I don't remember really any cuddles or kisses when I was growing up - it just wasn't what my parents did and I want Tom's life to be very different to that. I would love him to want to come for kisses and cuddles when he's older but obviously it has to be on his terms and him be comfortable with it.


----------



## Tegans Mama

Absolutely. I have no issues with doing it either, I do it wherever. If she asks me for a kiss I don't say no, not ever, she's my baby. Why would I do that? :wacko:


----------



## New2Bumps

Kate&Lucas said:


> Always!
> 
> It's wierd to me that people might find it wierd :shrug:

Me too! Ridiculous!


----------



## aragornlover8

Cloberella said:


> I kiss my baby on the lips because he's my baby!
> 
> It is a bit gross when he slobbers though!

:haha: I love how baby kisses are really just open-mouthed slobber fests. Cutest thing ever.


----------



## moomin_troll

zanes getting clever if i ask for a kiss and he doesnt want one he will open his mouth as wide as he can and goes for me lol

when he says he doesnt want a kiss thats fine because i always ask. the first time he kissed me i cried my eyes out lol


----------



## SBB

Oh my god I never even considered that anyone would find it weird!! I do it all the time, and will do until he's a bit older and doesn't want to! 

X x x


----------



## Kitten

I kiss him on the lips. I don't remember my parents ever kissing me on the lips but it's never occurred to me not to do it with him, I've just never giving it any thought. I don't kiss anyone other than DH or LO on the lips though and I don't kiss on cheeks etc. in general anyway.


----------



## laura_jayne

This has really disturbed me. Kissing your child is the most natural thing in the world! I dont understand how people can link their children kisses to intimate kisses. I think thats more weird!


----------



## moomin_troll

laura_jayne said:


> This has really disturbed me. Kissing your child is the most natural thing in the world! I dont understand how people can link their children kisses to intimate kisses. I think thats more weird!

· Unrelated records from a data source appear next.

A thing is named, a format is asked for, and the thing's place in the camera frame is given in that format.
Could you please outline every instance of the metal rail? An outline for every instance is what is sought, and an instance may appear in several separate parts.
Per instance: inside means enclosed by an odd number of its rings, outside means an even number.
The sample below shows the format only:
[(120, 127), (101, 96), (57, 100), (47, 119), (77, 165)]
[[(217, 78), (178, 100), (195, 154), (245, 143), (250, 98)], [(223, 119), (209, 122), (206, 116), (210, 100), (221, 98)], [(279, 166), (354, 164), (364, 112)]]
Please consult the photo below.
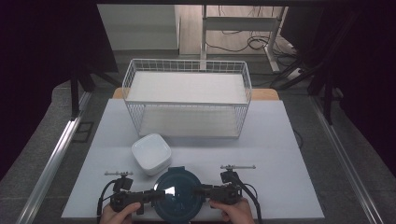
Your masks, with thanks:
[(358, 197), (359, 202), (361, 203), (361, 207), (363, 208), (364, 213), (366, 214), (370, 223), (378, 224), (384, 223), (382, 221), (381, 216), (376, 209), (375, 203), (367, 191), (366, 187), (364, 187), (361, 178), (358, 175), (352, 161), (347, 155), (346, 150), (344, 149), (343, 144), (341, 143), (338, 135), (332, 125), (329, 125), (326, 118), (322, 113), (321, 104), (318, 101), (318, 97), (311, 96), (311, 102), (317, 112), (320, 123), (322, 124), (325, 133), (329, 137), (329, 140), (332, 144), (332, 148), (334, 149), (335, 154), (338, 157), (344, 171), (346, 173), (346, 177), (348, 178), (350, 185), (355, 191), (356, 196)]
[(64, 128), (64, 132), (61, 135), (55, 149), (53, 149), (52, 155), (47, 162), (44, 171), (41, 173), (37, 183), (35, 184), (35, 188), (30, 194), (27, 203), (21, 211), (20, 216), (16, 223), (32, 223), (35, 219), (35, 215), (42, 204), (44, 197), (47, 194), (48, 189), (50, 188), (50, 184), (52, 183), (53, 178), (58, 171), (58, 168), (64, 158), (64, 154), (72, 140), (73, 134), (75, 133), (84, 110), (87, 106), (91, 98), (91, 94), (89, 92), (84, 92), (79, 101), (80, 112), (78, 116), (74, 120), (70, 120), (67, 122), (66, 127)]

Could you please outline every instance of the black cable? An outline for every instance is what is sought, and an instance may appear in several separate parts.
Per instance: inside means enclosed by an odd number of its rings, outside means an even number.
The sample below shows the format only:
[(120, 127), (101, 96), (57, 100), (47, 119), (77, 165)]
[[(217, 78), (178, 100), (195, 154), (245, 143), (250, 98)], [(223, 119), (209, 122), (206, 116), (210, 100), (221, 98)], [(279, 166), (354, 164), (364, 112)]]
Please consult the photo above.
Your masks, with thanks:
[(220, 7), (221, 7), (221, 6), (218, 7), (219, 16), (221, 16)]
[(259, 201), (257, 201), (257, 198), (254, 197), (254, 195), (250, 191), (250, 189), (248, 189), (248, 187), (246, 187), (245, 184), (242, 183), (242, 181), (240, 179), (234, 177), (233, 175), (229, 175), (229, 177), (231, 178), (232, 182), (239, 185), (242, 188), (242, 190), (244, 190), (247, 193), (247, 195), (250, 197), (250, 199), (254, 202), (254, 205), (256, 206), (256, 211), (257, 211), (257, 219), (258, 219), (259, 223), (262, 224), (262, 210), (260, 209), (260, 204), (259, 204)]
[(224, 31), (221, 31), (224, 35), (234, 35), (234, 34), (238, 34), (238, 33), (241, 33), (242, 31), (233, 31), (233, 32), (230, 32), (230, 33), (225, 33)]
[[(250, 37), (247, 39), (247, 45), (251, 48), (251, 49), (255, 49), (255, 50), (259, 50), (259, 49), (264, 49), (267, 45), (268, 45), (268, 37), (267, 36), (263, 36), (263, 35), (251, 35), (250, 33)], [(265, 45), (261, 45), (258, 48), (255, 48), (253, 46), (251, 46), (251, 43), (253, 42), (260, 42), (262, 44), (265, 43)]]
[(275, 84), (280, 81), (283, 78), (288, 77), (291, 74), (291, 69), (294, 69), (297, 67), (297, 65), (301, 64), (301, 59), (297, 59), (296, 61), (294, 61), (292, 64), (290, 64), (290, 66), (288, 66), (287, 68), (285, 68), (285, 70), (282, 71), (282, 73), (280, 73), (276, 78), (274, 78), (274, 80), (272, 81), (270, 88), (275, 89)]
[(256, 194), (256, 199), (259, 199), (259, 194), (257, 194), (257, 190), (253, 186), (246, 183), (244, 185), (251, 187), (254, 190), (254, 193)]
[(108, 186), (110, 186), (111, 184), (114, 184), (114, 183), (116, 183), (116, 180), (112, 180), (112, 181), (108, 182), (108, 184), (103, 189), (102, 194), (100, 195), (100, 198), (98, 200), (98, 207), (96, 209), (96, 222), (98, 224), (100, 223), (100, 219), (102, 217), (102, 207), (103, 207), (103, 201), (104, 201), (103, 197), (105, 196)]
[(295, 130), (293, 129), (293, 131), (298, 135), (298, 137), (300, 138), (300, 144), (298, 145), (298, 148), (301, 149), (304, 145), (304, 139), (303, 137)]
[(254, 17), (254, 11), (256, 10), (256, 7), (252, 7), (251, 10), (249, 11), (249, 13), (247, 14), (247, 16), (249, 17), (250, 14), (252, 15), (252, 17)]
[(257, 13), (257, 17), (260, 17), (260, 11), (262, 10), (262, 7), (259, 7), (259, 12)]
[(111, 198), (111, 197), (117, 195), (117, 194), (120, 194), (120, 192), (118, 192), (118, 193), (113, 193), (112, 195), (106, 197), (105, 199), (103, 199), (103, 202), (104, 202), (105, 200), (107, 200), (107, 199), (109, 199), (109, 198)]
[(242, 48), (242, 49), (225, 49), (225, 48), (222, 48), (222, 47), (209, 45), (207, 42), (206, 42), (206, 44), (207, 44), (210, 48), (223, 49), (223, 50), (230, 51), (230, 52), (239, 52), (239, 51), (242, 51), (242, 50), (248, 48), (248, 45), (246, 45), (246, 46), (245, 46), (244, 48)]
[(282, 63), (279, 59), (281, 59), (281, 58), (293, 58), (293, 59), (297, 59), (297, 56), (296, 56), (296, 55), (288, 54), (288, 53), (283, 53), (283, 54), (279, 54), (279, 55), (276, 55), (276, 56), (277, 56), (277, 57), (276, 57), (276, 62), (279, 63), (279, 64), (282, 64), (282, 65), (285, 66), (285, 67), (291, 66), (292, 63), (290, 63), (290, 64), (285, 64), (285, 63)]

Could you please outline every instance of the wire basket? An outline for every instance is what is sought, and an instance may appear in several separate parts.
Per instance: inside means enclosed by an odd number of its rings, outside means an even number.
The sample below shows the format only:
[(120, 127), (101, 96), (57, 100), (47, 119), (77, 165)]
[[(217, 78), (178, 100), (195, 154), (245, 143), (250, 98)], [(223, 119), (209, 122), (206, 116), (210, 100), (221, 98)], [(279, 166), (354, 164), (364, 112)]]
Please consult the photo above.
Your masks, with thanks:
[(140, 136), (238, 138), (251, 83), (245, 62), (134, 59), (122, 95)]

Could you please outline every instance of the wooden table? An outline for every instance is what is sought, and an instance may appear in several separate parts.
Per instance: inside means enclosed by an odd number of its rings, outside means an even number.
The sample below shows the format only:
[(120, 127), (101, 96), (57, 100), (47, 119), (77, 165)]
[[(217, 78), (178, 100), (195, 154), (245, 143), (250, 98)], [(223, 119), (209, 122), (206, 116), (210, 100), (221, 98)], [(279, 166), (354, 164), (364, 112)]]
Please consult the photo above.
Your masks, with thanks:
[[(122, 99), (122, 88), (114, 91), (113, 99)], [(251, 94), (252, 100), (279, 100), (277, 92), (273, 89), (253, 89)]]

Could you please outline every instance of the round container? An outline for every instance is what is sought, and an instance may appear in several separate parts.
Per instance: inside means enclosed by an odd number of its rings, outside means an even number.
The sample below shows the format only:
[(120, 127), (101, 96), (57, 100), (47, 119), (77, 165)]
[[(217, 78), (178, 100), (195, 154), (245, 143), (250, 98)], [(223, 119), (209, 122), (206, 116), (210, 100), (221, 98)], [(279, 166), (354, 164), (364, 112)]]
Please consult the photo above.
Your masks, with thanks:
[(154, 203), (155, 211), (172, 224), (189, 223), (201, 210), (203, 196), (192, 194), (193, 187), (201, 186), (199, 179), (184, 167), (170, 167), (157, 180), (154, 189), (165, 190), (165, 200)]

its just like breastfeeding, some make out like that is sexual :dohh:


----------



## modo

T-Bex said:


> I think it's all just upbringing...

I agree with this. I don't because my parents never did. I don't judge anyone who does :shrug:


----------



## bky

Yes, though I kind of don't like it when she drools or snots in my mouth. She kisses me back all slobbery with her mouth open. I mean, that would be the only reason I'd try and avoid it. :haha:


----------



## Surreal

For me, I was raised kissing my dad on the lips as a tiny girl, but now with my little boy, I don't kiss on the lips(Though he gets mauled with kisses all over his face! :lol:). It's not that I find it sexual or anything, but since I work with the public on a regular basis, I'm always afraid of passing him a cold, or someone in my family doing so and I know saliva is a good transmitter. Can give plaque to babies that way, too. So, I suppose you can call me a germaphobic, in that sense. :haha:

Mind you, I don't judge others that choose to. I'm a "live and let live" kinda gal. :)



moomin_troll said:


> laura_jayne said:
> 
> 
> This has really disturbed me. Kissing your child is the most natural thing in the world! I dont understand how people can link their children kisses to intimate kisses. I think thats more weird!
> 
> its just like breastfeeding, some make out like that is sexual :dohh:Click to expand...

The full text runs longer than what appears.